その話を何度も聞かされた幼馴染のららっこ君は、

 

「イヌメンZと付き合いたいなら、

人間にならないとダメなんじゃない?」

 

とぽちまりを笑います。

 

「そ、そんなことないもん!」

 

と言い返すぽちまりの傍らで、

つっきーが一人落ち込んでいました。

 

(私の魔法だと30分しか足が生えない・・・。

今回のことは、私がまだまだ未熟な魔女だから

ダメだったんだわ)

 

そう考えていたつっきーでしたが、

深海の魔女と恐れられるおばあちゃんに

頼めばなんとかなるのでは? と思いつきます。

そこで海の底にある“魔女の黒い森”へぽちまりを

連れて行きました。

 

* * *

 

『魔女の黒い森』は、人魚たちが暮らす海の底よりも、

もっともっと深い底に広がる暗い森。

滅多に普通の人魚たちが訪れることのない森です。

 

それでも、ここはつっきーのおばあちゃんである

『深海の魔女』が住んでいるので、

つっきーにとっては馴染みのある場所。

しかしぽちまりは、初めて入る黒い森に怯えています。

 

「もう少しだから。
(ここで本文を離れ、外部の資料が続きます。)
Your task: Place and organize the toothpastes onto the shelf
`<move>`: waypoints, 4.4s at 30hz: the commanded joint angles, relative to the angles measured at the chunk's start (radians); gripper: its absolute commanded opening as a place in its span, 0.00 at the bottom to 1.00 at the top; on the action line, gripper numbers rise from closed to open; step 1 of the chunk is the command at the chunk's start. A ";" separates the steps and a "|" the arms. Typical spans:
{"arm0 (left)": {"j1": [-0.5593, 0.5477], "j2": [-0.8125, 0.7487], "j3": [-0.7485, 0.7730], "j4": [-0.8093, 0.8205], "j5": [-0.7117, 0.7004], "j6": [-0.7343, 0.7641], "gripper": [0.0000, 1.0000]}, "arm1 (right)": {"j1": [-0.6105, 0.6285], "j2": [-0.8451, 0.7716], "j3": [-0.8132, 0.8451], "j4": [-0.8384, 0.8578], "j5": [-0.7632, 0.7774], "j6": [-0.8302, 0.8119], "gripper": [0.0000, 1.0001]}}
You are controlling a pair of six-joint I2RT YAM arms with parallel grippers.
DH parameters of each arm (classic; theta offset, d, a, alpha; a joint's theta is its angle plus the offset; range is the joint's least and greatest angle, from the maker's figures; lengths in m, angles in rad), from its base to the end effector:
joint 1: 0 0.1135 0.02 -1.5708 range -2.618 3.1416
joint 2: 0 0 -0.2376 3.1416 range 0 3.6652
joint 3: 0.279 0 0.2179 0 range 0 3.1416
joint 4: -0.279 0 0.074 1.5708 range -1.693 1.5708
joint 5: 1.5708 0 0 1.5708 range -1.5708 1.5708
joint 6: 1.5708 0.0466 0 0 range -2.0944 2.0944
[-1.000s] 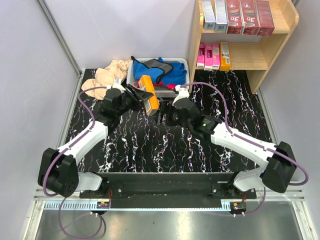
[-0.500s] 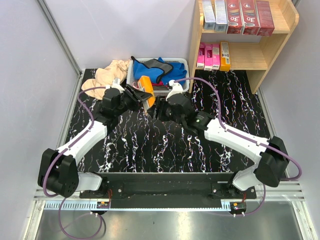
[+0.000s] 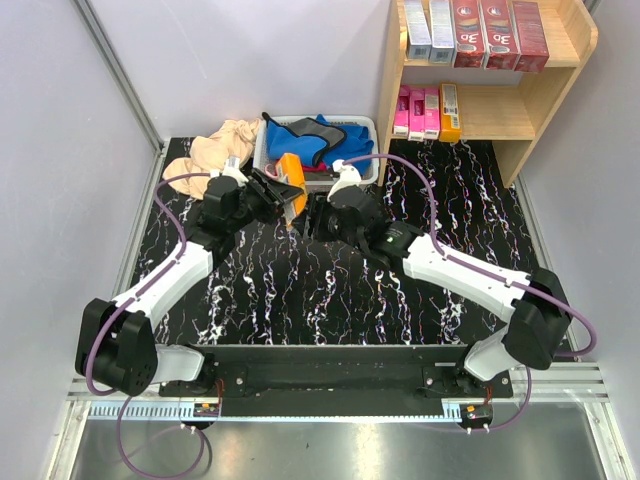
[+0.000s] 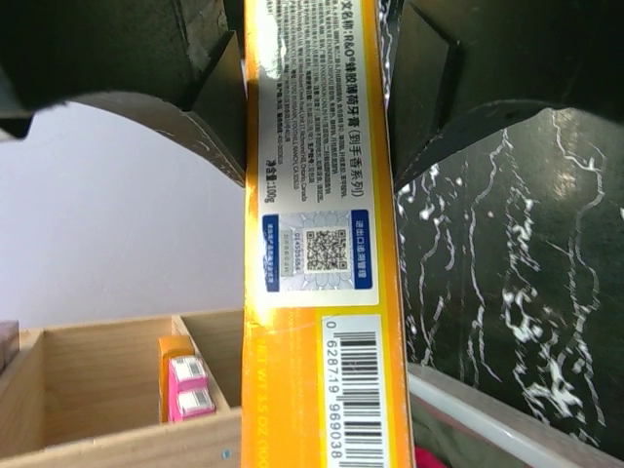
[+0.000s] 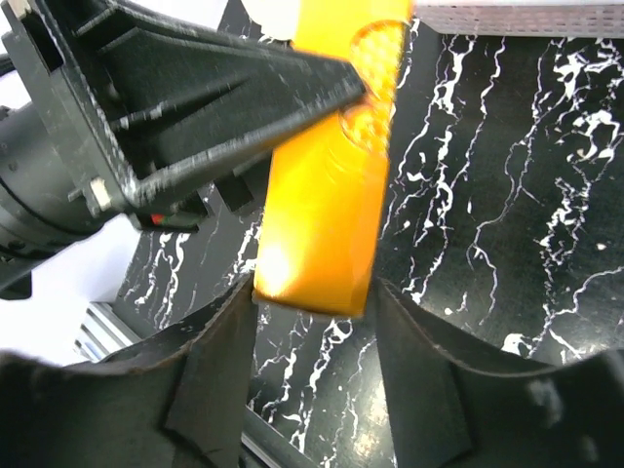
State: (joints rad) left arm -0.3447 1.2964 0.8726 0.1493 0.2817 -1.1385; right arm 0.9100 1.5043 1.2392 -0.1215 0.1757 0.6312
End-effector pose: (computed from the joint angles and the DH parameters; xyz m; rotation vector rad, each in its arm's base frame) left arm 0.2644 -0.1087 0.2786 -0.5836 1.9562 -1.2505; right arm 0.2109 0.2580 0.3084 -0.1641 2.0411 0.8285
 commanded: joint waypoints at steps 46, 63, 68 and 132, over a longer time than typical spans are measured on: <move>0.001 -0.117 0.157 -0.389 -0.164 0.322 0.99 | -0.652 -0.306 -0.402 0.523 -0.756 0.387 0.41; 0.001 -0.095 0.129 -0.367 -0.147 0.316 0.99 | -1.264 -0.079 -0.584 1.511 -1.157 1.154 0.39; 0.001 -0.091 0.131 -0.369 -0.148 0.319 0.99 | -1.335 -0.056 -0.512 1.488 -1.174 1.159 0.39; 0.001 -0.120 0.040 -0.281 -0.108 0.299 0.99 | -1.232 0.586 0.247 0.562 -0.949 0.651 0.48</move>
State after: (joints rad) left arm -0.3473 1.2102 0.9134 -0.1852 0.1535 -0.8394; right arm -0.3527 2.0361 1.4311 0.5686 -0.7830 1.3231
頑張ろう、ぽちまり」

と声をかけるつっきー。

「そ、そうね。ゼット様と付き合うためだもん。頑張らなくちゃ」

とぽちまり。

 

ぽちまりを励ましながら、『魔女の黒い森』を進んでいきます。

そうしていくと、岩場に小さな洞窟が見えました。

 

「おばあちゃん、ぽちまりを連れてきました」

 

つっきーが声をかけると暗闇から魔女が現れ、

ぽちまりを見るなり何やら呪文を一つかけました。

一瞬身体の周りがキラキラ光り、

ぽちまりの尾ひれは人間の足に変わりました。

 

「起きている間だけ人間の足になったよ」

 

深海の魔女は、そう呟くと洞窟の中に戻って行きました。